To brighten dull skin and improve an uneven skin tone, look for products that contain niacinamide, vitamin C, and certain plant extracts like arbutin which can also be used along with hydroquinone products for the ultimate complexion improvement. Treatments like laser and IPL also help lighten pigmentation and spots and is something to consider if budget and time permits.

But it’s important to bear in mind that for any skin lightening or brightening products to work, applying sunscreen 365 days a year is a must. If you skip or are inconsistent with this crucial step, the spots and uneven skin tone will not change for the better.

MYTH: Acne is only for teenagers 

FALSE: Unfortunately, this is not true. Adults, even in their 60s can have acne just like teenagers. And just in case you thought it was safe, having clear skin as a teenager isn’t a guarantee that you won’t get acne later in life.

Dermatologists call this adult-onset acne and it is most common among women going through menopause. Women tend to get adult acne more often than men do. If you’re getting acne as an adult, it is likely due to one or more of the following reasons: fluctuating hormone levels, stress, hair and skin products, medication and side effects, family history or even an undiagnosed medical condition.

Be rest assured that adult acne can be cured with the help of a dermatologist and patience.

MYTH: Makeup causes acne

FALSE: While there is no research that shows that makeup causes acne if you’re not removing it completely, then you’re going to run into problems. When you don’t get all your makeup off at night or fall asleep in your makeup, it can clog your pores and cause a breakout. So while makeup itself is not harmful, bad hygiene is, so always be sure to double cleanse your face every night, no matter how late it is or how tired and drunk you are and keep your makeup brushes and sponges clean, with a weekly or bi-weekly wash or complete wipe down with an alcohol towelette.

makeup

6. MYTH: Toothpaste is an effective way to clear up pimples

False: You are better off using over-the-counter benzoyl peroxide, salicylic acid or resorcinol. Over time, the fluoride in toothpaste applied to the skin could actually aggravate acne so we would not recommend this.

7. MYTH: Exercise gets rid of cellulite

True and false: Because hormones and genetics are the leading cause of cellulite, exercise won’t get rid of it, unfortunately, but may reduce it.
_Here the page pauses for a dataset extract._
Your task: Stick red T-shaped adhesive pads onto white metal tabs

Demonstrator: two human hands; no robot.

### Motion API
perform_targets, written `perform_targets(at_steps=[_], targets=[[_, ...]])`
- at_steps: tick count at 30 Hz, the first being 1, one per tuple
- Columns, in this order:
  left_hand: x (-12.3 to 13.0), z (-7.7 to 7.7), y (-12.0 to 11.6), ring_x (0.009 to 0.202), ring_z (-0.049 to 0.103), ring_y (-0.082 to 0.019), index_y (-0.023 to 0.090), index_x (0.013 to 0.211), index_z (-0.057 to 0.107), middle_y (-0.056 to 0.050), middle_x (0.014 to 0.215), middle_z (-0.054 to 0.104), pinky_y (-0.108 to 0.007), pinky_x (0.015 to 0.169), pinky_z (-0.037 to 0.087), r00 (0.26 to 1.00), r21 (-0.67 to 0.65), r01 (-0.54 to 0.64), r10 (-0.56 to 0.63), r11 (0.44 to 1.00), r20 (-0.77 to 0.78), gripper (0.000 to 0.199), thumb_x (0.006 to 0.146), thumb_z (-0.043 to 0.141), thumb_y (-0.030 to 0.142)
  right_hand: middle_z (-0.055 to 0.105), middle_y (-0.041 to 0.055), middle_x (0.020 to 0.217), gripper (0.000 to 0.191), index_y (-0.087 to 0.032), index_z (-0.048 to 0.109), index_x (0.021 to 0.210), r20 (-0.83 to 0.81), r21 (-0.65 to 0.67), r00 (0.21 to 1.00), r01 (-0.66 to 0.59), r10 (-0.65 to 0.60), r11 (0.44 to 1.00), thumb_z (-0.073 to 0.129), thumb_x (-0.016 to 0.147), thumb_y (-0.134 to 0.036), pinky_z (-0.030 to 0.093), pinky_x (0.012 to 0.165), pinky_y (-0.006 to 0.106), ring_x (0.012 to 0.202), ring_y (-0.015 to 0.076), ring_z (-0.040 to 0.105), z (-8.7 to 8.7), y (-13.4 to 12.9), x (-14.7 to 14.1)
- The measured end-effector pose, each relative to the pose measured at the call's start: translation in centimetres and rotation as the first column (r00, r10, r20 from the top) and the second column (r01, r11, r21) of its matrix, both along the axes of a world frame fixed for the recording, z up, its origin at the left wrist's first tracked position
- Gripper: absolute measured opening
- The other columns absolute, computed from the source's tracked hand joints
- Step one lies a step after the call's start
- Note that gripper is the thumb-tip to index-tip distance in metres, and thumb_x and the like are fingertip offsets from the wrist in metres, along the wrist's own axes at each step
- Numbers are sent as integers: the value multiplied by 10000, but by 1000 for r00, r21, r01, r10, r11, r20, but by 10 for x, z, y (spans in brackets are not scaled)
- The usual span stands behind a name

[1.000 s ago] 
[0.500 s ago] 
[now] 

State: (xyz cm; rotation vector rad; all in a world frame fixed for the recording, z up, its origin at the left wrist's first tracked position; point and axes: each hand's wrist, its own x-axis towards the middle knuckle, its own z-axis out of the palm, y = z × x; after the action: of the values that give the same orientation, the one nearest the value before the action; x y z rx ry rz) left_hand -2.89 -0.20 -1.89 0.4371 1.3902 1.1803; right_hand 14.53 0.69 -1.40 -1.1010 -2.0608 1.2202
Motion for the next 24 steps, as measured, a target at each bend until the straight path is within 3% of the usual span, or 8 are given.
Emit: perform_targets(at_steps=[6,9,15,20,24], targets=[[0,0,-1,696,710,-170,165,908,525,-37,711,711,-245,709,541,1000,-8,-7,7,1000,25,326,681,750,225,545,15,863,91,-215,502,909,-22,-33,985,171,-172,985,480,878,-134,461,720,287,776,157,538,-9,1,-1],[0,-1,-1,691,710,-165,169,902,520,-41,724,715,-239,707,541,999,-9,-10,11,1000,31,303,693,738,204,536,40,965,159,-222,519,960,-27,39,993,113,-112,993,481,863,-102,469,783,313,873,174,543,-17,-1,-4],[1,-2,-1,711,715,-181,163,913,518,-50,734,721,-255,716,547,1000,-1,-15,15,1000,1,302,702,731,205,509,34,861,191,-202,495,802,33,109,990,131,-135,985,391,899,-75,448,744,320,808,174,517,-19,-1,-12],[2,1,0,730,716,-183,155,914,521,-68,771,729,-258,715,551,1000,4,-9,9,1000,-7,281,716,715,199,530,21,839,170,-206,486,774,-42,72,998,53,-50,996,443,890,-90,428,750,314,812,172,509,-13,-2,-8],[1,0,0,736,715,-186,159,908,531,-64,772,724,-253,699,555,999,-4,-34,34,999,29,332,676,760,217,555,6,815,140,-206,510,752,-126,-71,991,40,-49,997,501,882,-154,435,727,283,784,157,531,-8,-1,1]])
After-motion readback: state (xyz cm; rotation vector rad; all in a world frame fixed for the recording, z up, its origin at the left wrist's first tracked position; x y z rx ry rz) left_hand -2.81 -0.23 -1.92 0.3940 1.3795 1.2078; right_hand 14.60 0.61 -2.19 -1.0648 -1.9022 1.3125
Cellulite is fat, so the less fat you have, the less noticeable it will be; however it should be noted that even very fit, toned women can have cellulite.

cellulite.jpg

MYTH: Plucking stray grey hairs causes more to grow in their place

FALSE: This is an old wives’ tale. Plucking or over-plucking can result in bald patches, so while it won’t cause more grey hairs, if you are grey over a large area, it would be best to cover the greys with colour instead, rather than sport a bald patch.

MYTH: Hair grows back thicker and darker if you shave

FALSE: Not all of us can afford to sign up for laser hair removal, especially if we are ‘blessed’ with more hair than we need on our body (instead of our head, brows and lashes), which makes shaving the cheapest option available.

Unlike what most people say, shaving hair is just cutting the end, so it has no effect on root and therefore no effect on growth. Shaved hair may look different because the ends are blunt and not tapered, but rest assured, it does not grow back thicker, so go ahead and grab yourself a good razor and get shaving!

Shaving

MYTH: Deodorants and antiperspirants cause cancer

FALSE: According to the NSW Cancer Council, research studies have reported no increased risk of breast cancer in women who used deodorant, including among those who use deodorant immediately after shaving.

The myth that deodorant causes breast cancer originated from an email hoax that claimed that deodorants/antiperspirants prevent the body from sweating out toxins.

However, since toxins are not released from the body via sweating but excreted through the liver and kidneys, the whole theory collapses on itself, so instead of being a little stinker, go ahead and apply some deodorant.